L'Héritage des Cathares
perdition
La victoire sans équivoque contre les soldats du roi constitua mon ultime rite de passage vers le monde des hommes. À bientôt dix-sept ans, j’avais fait mes preuves devant mon père et le village tout entier. Dès lors, mon autorité gagna en légitimité, tous les serfs ayant bien vu qui s’était écrasé et qui s’était tenu debout. C’est aussi après ces événements que je recommençai à porter ma broche, dont je me sentais à nouveau digne. Même Montbard sembla considérer que j’avais bien démontré la qualité de ma formation, et dès lors il me fit travailler sur de fins détails. Nos séances physiques alternèrent avec des discussions tactiques. Son passé de templier m’étant connu, mon maître d’armes m’expliquait ouvertement des techniques de combat moins connues, comme celles des Sarrasins et de la secte des Assassins, crainte entre toutes en Terre sainte. Nous les appliquions ensuite au ralenti avant de les mettre en pratique. Ce faisant, il augmenta considérablement ma polyvalence au combat.
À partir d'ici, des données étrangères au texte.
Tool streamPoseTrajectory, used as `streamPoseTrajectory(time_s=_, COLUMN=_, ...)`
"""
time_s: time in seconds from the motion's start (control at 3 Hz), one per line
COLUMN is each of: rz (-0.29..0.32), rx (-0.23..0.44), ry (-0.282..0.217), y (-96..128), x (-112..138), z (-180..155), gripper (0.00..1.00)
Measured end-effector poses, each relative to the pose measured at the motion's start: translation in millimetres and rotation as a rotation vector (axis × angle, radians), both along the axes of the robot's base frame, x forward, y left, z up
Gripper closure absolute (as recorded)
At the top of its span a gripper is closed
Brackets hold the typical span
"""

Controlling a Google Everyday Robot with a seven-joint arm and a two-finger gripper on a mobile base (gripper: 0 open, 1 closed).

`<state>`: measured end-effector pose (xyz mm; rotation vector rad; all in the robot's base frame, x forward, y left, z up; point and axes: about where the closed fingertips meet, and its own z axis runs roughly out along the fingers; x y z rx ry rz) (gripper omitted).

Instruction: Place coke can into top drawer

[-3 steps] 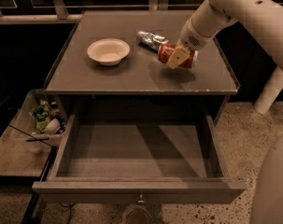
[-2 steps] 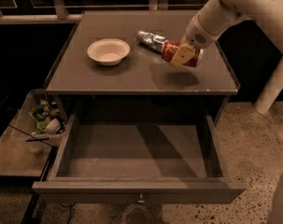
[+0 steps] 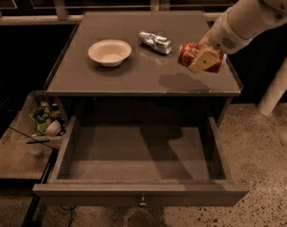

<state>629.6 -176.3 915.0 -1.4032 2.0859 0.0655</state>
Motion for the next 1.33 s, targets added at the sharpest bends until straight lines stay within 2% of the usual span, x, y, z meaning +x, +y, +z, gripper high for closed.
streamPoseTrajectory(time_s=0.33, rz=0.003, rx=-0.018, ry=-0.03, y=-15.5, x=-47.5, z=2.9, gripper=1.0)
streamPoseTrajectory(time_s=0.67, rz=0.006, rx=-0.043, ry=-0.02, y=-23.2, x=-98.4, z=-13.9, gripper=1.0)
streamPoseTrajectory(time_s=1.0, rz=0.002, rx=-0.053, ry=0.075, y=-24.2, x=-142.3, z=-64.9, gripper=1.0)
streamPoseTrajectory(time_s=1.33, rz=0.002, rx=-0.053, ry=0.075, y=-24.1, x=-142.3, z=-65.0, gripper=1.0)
Quelques semaines à peine s’étaient écoulées lorsque nous apprîmes que des brigands avaient frappé une bourgade sans nom à l’extrémité de la seigneurie, à plusieurs lieues de Rossal. Un messager se présenta un soir, vacillant de fatigue, et demanda à voir Florent, qui fit aussitôt mander Montbard. Lorsque celui-ci fut arrivé, l’homme nous relata les événements de la veille. Mon père sembla vouloir me demander de sortir, puis se raviser. Pour ma part, l’idée ne m’effleura pas l’esprit. Il était désormais hors de question que je sois tenu à l’écart des décisions. Je soutins son regard jusqu’à ce qu’il baisse les yeux.
La description que le serf fit du chef des brigands nous confirma qu’il s’agissait d’Onfroi, celui-là même qui était passé à Rossal, des années plus tôt, et qui y avait laissé tant de blessures non guéries. Selon ce qu’on nous en disait, la bande comptait maintenant une quinzaine d’hommes et, de toute évidence, le vol ne leur suffisait plus. Ils avaient torturé des serfs pour les forcer à révéler la cachette de richesses qui n’existaient pas et s’étaient livrés à des exactions gratuites, en tuant plusieurs pour le simple plaisir. Le décompte des morts se chiffrait à sept : quatre hommes, deux femmes et un nourrisson éventré devant sa mère, au son des rires gras des assassins. Les blessés étaient plus nombreux encore. Un véritable carnage. À ce récit, mon sang ne fit qu’un tour : on avait attenté à la propriété qui serait bientôt la mienne. On avait foulé mon honneur aux pieds. Et je savais pertinemment que Florent ne ferait rien.
D’une voix étranglée, mon père remercia le messager puis ordonna qu’on le nourrisse et qu’on lui prépare un lit pour la nuit. Il s’enferma ensuite dans le mutisme où il se réfugiait toujours lorsqu’il se sentait impuissant. Montbard posa sur lui le regard glacial d’un prédateur contemplant déjà la chasse.
— M’est avis que le temps est venu de régler le cas de ces malfrats une fois pour toutes, dit-il d’un ton sépulcral.
— Ils sont certainement déjà partis vers une autre seigneurie sans défense.
— En une journée, ils ne peuvent pas être allés bien loin. Je peux les rattraper.
— Vous laisseriez le village sans protection.
— Par les mamelles de la Vierge ! Si je reste ici, c’est le reste de la seigneurie qui est vulnérable ! explosa Montbard en frappant son poing dans sa main. À quoi bon m’engager pour protéger vos terres si vous me liez les mains à la première occasion ? Aussi bien me châtrer !
— Les soldats n’étaient que six et vous avez eu peine à les vaincre. Ceux-là sont plus d’une quinzaine. Que pourriez-vous faire à vous seul ?
— Nous serons deux, interjetai-je.
Ma mère pâlit à cette nouvelle et porta la main à sa bouche.
— C’est hors de question ! rétorqua mon père.
— Ma place est de défendre cette seigneurie, puisque mon père ne le fait pas ! rageai-je en me penchant à deux mains sur la table pour lui faire face.
— Gondemar ! Je t’interdis de me parler sur ce ton ! Tu me dois le respect !
— Alors mérite-le, pardieu, au lieu d’agir en nonne soumise !
Montbard nous interrompit en levant une main autoritaire.